**WHAT THE TASK REQUIRES**
Your job is to return every line of the listing holding the string "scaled".

**SUPPLIED DATA**

+++

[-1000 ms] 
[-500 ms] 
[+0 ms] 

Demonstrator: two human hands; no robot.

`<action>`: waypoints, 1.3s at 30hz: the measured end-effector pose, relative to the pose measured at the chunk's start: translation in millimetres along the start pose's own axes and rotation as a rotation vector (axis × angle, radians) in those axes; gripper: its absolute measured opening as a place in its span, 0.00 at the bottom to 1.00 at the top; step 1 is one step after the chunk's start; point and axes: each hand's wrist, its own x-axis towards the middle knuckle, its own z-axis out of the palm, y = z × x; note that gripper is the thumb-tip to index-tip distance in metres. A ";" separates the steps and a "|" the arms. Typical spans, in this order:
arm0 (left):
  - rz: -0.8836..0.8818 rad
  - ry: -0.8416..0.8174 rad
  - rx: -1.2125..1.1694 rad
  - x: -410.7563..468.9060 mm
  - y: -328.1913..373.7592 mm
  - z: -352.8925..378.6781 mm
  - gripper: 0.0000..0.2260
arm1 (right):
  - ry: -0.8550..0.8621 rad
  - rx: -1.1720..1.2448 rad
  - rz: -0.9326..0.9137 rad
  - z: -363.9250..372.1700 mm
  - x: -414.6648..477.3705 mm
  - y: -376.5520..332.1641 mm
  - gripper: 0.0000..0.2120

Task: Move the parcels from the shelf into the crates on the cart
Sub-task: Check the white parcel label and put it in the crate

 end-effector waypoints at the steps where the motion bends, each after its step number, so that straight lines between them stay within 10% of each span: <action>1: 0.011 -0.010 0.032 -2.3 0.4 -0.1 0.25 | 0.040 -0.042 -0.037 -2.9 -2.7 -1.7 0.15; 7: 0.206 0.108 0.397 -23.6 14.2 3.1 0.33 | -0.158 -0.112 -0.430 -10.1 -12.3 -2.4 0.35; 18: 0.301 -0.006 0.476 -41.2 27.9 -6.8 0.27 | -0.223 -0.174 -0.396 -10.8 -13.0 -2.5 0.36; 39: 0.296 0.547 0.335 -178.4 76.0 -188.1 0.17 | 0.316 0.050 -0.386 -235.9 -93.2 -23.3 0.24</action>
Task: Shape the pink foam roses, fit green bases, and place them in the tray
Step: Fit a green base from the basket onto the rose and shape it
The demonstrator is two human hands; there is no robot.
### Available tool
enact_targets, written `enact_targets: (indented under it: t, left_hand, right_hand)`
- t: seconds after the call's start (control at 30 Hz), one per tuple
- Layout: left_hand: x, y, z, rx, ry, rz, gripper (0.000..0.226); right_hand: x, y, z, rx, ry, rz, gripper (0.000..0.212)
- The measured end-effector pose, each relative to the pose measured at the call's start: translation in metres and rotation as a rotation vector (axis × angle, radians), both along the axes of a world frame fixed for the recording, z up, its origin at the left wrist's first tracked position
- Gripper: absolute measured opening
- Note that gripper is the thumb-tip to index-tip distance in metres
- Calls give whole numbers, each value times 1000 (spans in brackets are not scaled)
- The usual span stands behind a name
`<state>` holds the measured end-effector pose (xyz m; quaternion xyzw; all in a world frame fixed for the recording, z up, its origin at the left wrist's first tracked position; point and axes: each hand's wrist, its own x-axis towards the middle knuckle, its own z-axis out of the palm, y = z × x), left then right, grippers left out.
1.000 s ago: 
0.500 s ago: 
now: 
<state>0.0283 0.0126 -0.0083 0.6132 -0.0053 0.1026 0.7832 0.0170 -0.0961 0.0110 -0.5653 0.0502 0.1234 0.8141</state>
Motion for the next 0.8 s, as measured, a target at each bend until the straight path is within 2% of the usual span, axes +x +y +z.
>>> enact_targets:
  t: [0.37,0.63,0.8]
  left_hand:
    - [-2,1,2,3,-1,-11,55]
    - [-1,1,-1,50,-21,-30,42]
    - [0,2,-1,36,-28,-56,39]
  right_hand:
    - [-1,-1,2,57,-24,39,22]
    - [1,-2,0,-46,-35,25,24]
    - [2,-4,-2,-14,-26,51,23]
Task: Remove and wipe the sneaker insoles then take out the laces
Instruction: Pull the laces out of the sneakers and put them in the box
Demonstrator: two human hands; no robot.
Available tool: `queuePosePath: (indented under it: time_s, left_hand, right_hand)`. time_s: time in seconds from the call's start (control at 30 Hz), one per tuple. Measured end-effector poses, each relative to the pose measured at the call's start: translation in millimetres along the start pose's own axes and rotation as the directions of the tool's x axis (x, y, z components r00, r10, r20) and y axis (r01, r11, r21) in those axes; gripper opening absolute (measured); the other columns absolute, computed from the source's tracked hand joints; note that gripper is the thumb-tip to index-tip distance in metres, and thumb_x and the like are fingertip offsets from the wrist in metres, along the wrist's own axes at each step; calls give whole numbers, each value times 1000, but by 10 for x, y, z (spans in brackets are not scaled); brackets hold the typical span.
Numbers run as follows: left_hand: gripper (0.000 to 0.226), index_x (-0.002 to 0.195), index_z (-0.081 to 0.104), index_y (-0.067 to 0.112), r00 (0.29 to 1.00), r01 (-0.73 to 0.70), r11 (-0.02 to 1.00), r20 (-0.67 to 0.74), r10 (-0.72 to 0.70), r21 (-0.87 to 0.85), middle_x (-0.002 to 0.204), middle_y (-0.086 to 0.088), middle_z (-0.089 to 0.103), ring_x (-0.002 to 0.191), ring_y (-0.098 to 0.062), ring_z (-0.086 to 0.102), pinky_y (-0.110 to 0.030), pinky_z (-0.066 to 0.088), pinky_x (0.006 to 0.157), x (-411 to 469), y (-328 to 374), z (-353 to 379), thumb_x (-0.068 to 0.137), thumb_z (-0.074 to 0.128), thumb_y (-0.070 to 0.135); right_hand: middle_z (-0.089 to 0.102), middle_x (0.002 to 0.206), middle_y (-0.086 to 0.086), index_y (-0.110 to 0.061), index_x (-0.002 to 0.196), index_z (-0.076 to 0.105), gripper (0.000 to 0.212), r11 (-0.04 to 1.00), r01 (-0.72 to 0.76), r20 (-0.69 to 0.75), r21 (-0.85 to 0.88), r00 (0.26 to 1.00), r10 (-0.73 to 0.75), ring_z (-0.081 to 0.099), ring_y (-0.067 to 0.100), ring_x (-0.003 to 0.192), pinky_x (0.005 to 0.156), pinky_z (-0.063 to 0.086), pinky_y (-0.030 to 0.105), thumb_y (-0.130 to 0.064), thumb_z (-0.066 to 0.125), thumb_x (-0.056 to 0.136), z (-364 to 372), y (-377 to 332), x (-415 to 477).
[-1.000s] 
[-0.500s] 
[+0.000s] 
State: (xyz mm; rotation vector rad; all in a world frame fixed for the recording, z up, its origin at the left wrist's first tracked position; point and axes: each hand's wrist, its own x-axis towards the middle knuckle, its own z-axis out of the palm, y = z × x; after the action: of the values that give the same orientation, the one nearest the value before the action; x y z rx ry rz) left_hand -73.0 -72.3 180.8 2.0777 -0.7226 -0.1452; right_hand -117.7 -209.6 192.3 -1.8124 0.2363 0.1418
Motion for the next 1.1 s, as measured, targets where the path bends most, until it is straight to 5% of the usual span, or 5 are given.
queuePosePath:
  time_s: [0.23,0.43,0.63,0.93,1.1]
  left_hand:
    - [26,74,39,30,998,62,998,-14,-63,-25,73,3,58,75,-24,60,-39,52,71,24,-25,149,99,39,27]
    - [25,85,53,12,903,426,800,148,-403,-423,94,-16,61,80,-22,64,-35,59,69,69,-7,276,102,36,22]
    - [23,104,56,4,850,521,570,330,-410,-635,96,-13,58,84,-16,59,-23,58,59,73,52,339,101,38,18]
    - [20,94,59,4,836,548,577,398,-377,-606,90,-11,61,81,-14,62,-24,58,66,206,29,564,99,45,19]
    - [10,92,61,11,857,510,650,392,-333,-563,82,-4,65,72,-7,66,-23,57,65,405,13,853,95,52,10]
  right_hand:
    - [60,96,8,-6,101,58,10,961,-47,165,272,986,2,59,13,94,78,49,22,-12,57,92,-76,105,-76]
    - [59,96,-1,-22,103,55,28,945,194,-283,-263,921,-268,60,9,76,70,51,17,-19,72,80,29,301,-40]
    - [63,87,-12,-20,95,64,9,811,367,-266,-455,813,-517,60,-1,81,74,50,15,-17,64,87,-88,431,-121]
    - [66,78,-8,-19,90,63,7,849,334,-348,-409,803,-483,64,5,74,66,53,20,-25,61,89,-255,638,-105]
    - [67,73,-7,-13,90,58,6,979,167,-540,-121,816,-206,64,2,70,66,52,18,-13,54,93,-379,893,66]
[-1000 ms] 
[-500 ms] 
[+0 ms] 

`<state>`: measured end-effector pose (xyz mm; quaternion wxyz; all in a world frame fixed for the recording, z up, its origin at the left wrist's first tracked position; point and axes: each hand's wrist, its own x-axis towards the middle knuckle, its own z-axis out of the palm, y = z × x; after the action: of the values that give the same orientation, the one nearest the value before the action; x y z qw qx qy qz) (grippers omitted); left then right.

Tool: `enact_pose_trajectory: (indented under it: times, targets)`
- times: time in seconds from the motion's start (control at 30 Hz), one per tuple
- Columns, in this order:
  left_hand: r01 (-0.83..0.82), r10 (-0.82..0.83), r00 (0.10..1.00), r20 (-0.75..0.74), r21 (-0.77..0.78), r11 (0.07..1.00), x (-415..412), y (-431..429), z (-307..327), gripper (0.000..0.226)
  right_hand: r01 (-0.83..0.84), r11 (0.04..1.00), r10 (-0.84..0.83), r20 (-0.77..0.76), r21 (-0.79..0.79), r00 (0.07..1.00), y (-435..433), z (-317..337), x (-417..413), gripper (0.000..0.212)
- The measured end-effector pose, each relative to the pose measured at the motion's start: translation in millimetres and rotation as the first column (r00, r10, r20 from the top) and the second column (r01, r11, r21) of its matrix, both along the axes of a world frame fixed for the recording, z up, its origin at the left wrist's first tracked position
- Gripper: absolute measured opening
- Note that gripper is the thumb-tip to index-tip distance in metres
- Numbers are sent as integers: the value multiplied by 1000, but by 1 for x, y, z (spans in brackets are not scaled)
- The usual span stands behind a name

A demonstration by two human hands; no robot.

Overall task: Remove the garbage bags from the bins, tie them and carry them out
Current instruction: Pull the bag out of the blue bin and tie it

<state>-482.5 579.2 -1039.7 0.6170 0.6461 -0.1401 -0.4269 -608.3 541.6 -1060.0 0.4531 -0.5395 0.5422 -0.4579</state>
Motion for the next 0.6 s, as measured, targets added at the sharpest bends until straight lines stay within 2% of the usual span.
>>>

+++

**SOLUTION FOR THIS TASK**
- Calls give whole numbers, each value times 1000 (spans in brackets are not scaled)
Available tool: `queuePosePath: (indented under it: time_s, left_hand, right_hand)`. time_s: time in seconds from the call's start (control at 30 Hz), one per tuple. Measured end-effector poses, each relative to the pose measured at the call's start: translation in millimetres along the start pose's own axes and rotation as the directions of the tool's x axis (x, y, z components r00, r10, r20) and y axis (r01, r11, r21) in those axes; gripper opening absolute (measured); the other columns absolute, computed from the source's tracked hand joints; note that gripper is the thumb-tip to index-tip distance in metres, and thumb_x and the like are fingertip offsets from the wrist in metres, along the wrist's own axes at each step; calls give whole numbers, each value times 1000, but by 10 for x, y, z (spans in brackets are not scaled); brackets hold the typical span.
- Numbers are sent as integers: the value multiplied by 1000, but by 1 for x, y, z (spans in brackets are not scaled)

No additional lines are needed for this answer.